In how many lines of the listing below does the word "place" occur? Say only the number.

/---

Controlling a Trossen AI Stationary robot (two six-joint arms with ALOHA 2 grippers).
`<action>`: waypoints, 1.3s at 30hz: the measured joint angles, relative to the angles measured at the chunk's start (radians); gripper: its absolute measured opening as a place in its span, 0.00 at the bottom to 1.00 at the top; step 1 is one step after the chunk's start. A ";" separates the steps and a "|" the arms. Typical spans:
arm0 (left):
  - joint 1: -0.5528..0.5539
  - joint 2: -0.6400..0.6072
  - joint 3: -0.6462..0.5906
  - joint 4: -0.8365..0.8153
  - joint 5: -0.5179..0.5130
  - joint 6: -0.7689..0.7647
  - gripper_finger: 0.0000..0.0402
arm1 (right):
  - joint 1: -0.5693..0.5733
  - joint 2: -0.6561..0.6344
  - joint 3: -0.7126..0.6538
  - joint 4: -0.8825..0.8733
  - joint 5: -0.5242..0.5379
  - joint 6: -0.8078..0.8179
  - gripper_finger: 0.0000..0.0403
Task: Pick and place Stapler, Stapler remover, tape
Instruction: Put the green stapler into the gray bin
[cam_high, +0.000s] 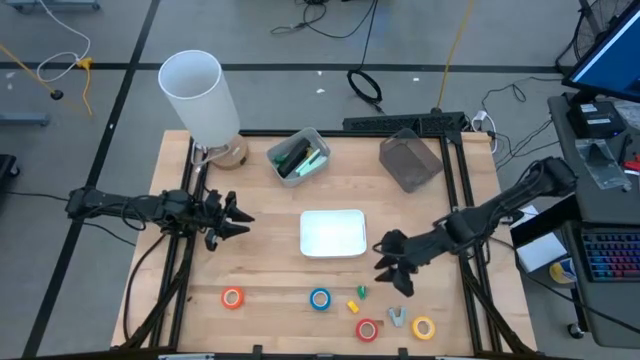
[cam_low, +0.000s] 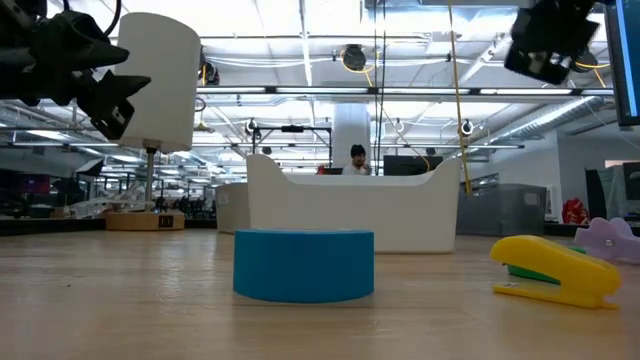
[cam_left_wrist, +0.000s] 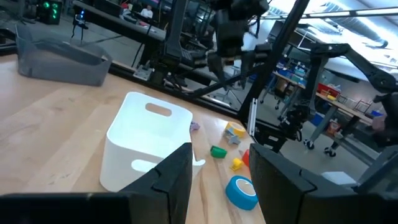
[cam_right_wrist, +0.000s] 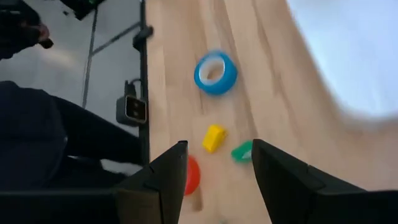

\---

RESULT OF THIS TASK: 2